Menurut Tan, apa yang dilakukan Partai Komunis baru sebatas
putch, gerombolan kecil yang bergerak diam-diam dan tak berhubungan dengan
rakyat. Kata Tan, ”Membuat putch di negeri seperti Indonesia (terutama di
Jawa), di tempat kapital dipusatkan dengan rapi dan dilindungi militer serta
mata-mata modern—sebaliknya, rakyat masih mempercayai yang gaib, takhayul, dan
dongeng—samalah artinya dengan ”bermain api”: tangan sendiri yang akan hangus.”
Tapi Alimin tidak menjelaskan sikap Tan itu kepada beberapa
kamerad lain yang berkumpul di Singapura. Dia hanya mengatakan Tan terlalu
sakit untuk berdiskusi dan menolak mendukung rencana Prambanan. Dia juga
mengatakan, Tan menyuruh mereka berangkat sendiri ke Moskow. Musso dan Alimin,
dua pendukung utama rencana Prambanan, memutuskan pemberontakan jalan terus.
Di Manila, Tan mulai tak sabar menunggu kabar dari Alimin.
Ternyata, Tanlah yang meminta Alimin mengumpulkan seluruh pimpinan Partai
Komunis di Singapura. ”Saya tidak berniat melarang pemberontakan, tapi cuma mau
menyampaikan pendapat dan kritik,” ujar Tan, beberapa bulan setelah
pemberontakan.
Tak kunjung ada kabar, Tan menyusul ke Singapura, tapi di
sana hanya bertemu Subakat, salah satu agen partai. Alimin dan Musso sudah
berangkat ke Moskow.
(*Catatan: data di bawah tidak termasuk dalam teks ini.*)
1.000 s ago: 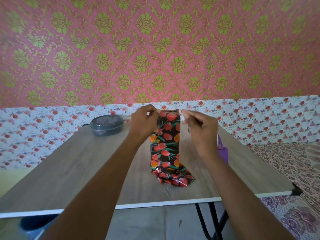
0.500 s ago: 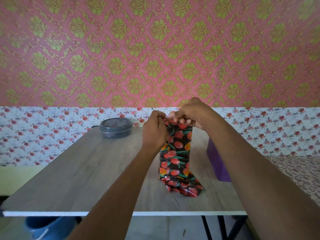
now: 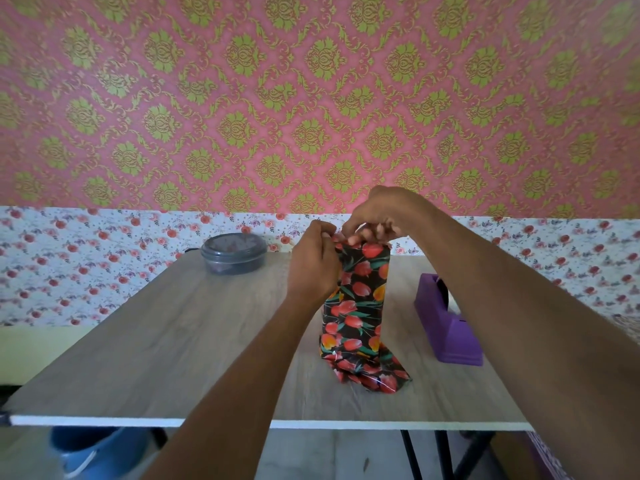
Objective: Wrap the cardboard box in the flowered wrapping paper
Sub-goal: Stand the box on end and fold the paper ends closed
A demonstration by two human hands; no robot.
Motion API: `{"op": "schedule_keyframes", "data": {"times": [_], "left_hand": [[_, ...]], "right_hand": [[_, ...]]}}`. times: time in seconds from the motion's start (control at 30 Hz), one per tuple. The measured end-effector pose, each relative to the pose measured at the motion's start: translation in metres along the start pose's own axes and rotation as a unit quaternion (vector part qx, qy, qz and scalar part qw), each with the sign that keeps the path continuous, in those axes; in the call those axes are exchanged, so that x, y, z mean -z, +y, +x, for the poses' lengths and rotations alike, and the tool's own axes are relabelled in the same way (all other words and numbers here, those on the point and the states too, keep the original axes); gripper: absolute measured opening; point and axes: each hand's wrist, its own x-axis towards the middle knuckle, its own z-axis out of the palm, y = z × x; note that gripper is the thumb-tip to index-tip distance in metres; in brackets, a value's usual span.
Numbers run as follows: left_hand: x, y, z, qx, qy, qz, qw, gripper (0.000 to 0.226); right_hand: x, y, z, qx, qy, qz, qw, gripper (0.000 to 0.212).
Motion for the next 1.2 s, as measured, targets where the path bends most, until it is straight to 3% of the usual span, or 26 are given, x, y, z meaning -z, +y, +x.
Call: {"op": "schedule_keyframes", "data": {"times": [0.13,0.23,0.37,0.53,0.6,0.7,0.8,0.93,1.07,1.2], "left_hand": [[0.002,-0.003,-0.001,-0.004,-0.001,-0.004,1.000,0.027],[0.004,-0.003,0.000,-0.013,-0.018,-0.007,1.000,0.028],[0.002,-0.004,-0.002,-0.071,-0.046,0.000,0.996,0.034],[0.011,-0.023,-0.005,-0.137,-0.099,0.040,0.985,0.020],[0.016,-0.022,-0.005,-0.145,-0.106,0.042,0.983,0.016],[0.021,-0.019,-0.004,-0.146,-0.117,0.039,0.981,0.035],[0.021,-0.015,-0.005,-0.096,-0.117,0.001,0.988,0.040],[0.029,-0.014,-0.007,-0.054,-0.096,-0.043,0.993,0.028],[0.053,-0.036,-0.011,0.054,-0.053,-0.119,0.990,0.023],[0.084,-0.054,-0.012,0.098,0.001,-0.057,0.994,0.036]], "right_hand": [[0.011,-0.003,0.001,-0.023,0.021,-0.121,0.992,0.041],[0.013,0.011,0.001,-0.043,0.015,-0.119,0.992,0.053],[0.011,0.049,0.010,-0.033,0.007,0.061,0.998,0.044],[-0.007,0.080,0.016,0.027,0.021,0.283,0.958,0.028],[-0.020,0.090,0.014,0.071,0.066,0.365,0.926,0.035],[-0.055,0.124,0.008,0.150,0.161,0.414,0.883,0.069],[-0.099,0.163,0.006,0.202,0.098,0.366,0.903,0.066],[-0.121,0.186,0.012,0.203,0.039,0.226,0.952,0.102],[-0.108,0.159,0.009,0.212,0.020,0.167,0.963,0.097],[-0.086,0.112,0.010,0.203,0.033,-0.053,0.977,0.097]]}}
Merasa ditelikung, Tan didukung Subakat dan Suprodjo,
salah satu pimpinan partai, mengirim surat ke seluruh pimpinan partai soal
sikapnya.
Partai Komunis pun terbelah, sebagian di belakang Tan, yang
lain tetap mendukung rencana Prambanan. Komunis Internasional yang semula
diandalkan pun lepas tangan. Joseph Stalin, Sekretaris Jenderal Partai Komunis
Uni Soviet, menolak mendukung pemberontakan yang tak terorganisasi dan hampir
pasti bakal gagal.
Secara sporadis, pemogokan diikuti sabotase dan perlawanan
bersenjata tetap terjadi di Batavia, Tangerang, daerah Priangan, Solo,
Pekalongan, dan berakhir di Silungkang, Sumatera Barat. Dimulai pada 12
November 1926 tengah malam dan padam pada 12 Januari 1927. Alimin melempar
kesalahan kepada Komunis Internasional.
Sejak itu, Tan Malaka berpisah dengan Partai Komunis.
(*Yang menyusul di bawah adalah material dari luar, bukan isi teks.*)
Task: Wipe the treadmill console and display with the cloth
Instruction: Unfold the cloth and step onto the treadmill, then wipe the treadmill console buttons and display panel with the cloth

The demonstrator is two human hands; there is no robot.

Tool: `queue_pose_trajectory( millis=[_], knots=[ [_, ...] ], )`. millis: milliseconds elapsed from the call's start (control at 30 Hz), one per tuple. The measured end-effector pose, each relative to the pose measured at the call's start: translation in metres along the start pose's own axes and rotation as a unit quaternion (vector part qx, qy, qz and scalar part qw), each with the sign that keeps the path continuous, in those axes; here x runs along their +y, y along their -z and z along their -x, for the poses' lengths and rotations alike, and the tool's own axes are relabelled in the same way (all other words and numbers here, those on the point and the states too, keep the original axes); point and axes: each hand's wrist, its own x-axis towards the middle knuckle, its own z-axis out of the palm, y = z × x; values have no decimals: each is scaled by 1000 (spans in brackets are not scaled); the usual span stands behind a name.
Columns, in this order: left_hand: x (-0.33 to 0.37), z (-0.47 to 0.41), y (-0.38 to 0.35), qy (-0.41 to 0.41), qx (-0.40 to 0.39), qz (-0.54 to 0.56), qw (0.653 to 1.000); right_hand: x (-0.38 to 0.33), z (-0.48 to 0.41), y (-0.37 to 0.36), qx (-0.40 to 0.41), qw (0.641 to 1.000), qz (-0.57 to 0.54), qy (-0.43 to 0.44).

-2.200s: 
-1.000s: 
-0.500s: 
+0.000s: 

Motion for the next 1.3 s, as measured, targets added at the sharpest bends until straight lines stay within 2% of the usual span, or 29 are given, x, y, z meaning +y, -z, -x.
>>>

Bersama Subakat dan Djamaluddin Tamin, dia medirikan Partai Republik Indonesia
pada Juni 1927 di Bangkok, Thailand. Tan memang sempat bertemu Alimin pada 1931
dan keduanya membicarakan pemulihan kerja sama, tapi gagal.
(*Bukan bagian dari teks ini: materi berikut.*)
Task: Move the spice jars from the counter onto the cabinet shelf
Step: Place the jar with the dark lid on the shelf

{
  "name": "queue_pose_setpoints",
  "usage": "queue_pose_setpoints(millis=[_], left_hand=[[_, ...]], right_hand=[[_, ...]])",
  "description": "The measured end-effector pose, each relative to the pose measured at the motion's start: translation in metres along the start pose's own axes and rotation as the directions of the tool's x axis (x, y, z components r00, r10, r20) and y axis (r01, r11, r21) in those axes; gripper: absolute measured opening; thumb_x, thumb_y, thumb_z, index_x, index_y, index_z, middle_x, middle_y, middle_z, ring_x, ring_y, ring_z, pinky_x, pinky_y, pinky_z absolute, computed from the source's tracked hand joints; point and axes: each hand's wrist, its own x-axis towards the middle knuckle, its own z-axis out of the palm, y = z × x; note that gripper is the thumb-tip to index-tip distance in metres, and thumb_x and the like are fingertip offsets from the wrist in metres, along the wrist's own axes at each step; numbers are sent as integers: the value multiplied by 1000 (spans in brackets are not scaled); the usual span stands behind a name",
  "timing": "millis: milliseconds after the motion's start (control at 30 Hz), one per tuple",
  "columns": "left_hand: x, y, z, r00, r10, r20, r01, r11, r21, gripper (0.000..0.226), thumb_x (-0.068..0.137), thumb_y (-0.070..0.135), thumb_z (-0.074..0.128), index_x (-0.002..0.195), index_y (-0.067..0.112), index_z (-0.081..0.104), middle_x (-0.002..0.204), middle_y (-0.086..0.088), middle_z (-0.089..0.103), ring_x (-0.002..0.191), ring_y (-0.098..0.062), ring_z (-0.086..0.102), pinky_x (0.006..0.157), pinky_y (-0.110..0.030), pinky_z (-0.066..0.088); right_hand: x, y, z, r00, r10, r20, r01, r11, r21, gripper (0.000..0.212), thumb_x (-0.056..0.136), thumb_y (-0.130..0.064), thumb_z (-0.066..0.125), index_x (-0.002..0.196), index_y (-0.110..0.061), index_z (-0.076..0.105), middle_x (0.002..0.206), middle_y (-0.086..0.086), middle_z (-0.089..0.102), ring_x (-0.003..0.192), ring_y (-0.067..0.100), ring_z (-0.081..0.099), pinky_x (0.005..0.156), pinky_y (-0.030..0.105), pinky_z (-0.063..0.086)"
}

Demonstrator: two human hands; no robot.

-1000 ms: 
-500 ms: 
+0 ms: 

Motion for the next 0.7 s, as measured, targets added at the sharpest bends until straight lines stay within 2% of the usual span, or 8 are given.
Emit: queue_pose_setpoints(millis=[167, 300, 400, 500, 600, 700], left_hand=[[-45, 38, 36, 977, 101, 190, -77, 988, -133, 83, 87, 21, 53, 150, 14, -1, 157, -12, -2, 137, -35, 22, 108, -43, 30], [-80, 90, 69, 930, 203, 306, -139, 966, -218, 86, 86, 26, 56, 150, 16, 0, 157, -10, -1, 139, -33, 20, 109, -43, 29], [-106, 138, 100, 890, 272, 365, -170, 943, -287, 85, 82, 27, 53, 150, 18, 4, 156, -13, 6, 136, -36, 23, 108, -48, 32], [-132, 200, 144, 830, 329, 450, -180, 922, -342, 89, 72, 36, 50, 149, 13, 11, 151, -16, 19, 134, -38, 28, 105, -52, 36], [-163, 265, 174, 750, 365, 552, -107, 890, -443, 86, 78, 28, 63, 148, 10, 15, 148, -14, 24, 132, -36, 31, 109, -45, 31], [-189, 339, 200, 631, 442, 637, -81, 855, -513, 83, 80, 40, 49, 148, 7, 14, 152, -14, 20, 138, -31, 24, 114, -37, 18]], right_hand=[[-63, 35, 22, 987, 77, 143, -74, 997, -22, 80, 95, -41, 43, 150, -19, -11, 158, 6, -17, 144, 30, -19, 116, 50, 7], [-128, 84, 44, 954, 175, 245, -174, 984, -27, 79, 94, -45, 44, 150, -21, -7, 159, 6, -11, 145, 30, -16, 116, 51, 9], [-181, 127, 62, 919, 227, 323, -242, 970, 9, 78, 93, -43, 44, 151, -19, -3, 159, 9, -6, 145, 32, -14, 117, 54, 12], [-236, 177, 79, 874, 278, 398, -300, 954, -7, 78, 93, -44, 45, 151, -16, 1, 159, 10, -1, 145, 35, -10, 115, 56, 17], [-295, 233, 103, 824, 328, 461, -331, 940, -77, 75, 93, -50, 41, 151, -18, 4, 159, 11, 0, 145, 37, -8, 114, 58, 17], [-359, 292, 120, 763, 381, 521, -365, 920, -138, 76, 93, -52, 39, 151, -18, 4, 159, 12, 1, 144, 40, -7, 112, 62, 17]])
Tiga puluh tahun kemudian, Ketua Partai Komunis Indonesia,
D.N. Aidit, mengatakan sumber kegagalan pemberontakan 1926 antara lain kurang
persiapan dan minim koordinasi. ”Tapi, selain itu, ada orang seperti Tan
Malaka, yang tidak melakukan apa pun, hanya menyalahkan setelah perlawanan
meletus,” kata Aidit. Dia juga menyebut Tan sebagai Trotskyite, pengikut Leon
Trotsky (lawan politik Stalin), ”sang pemecah belah”.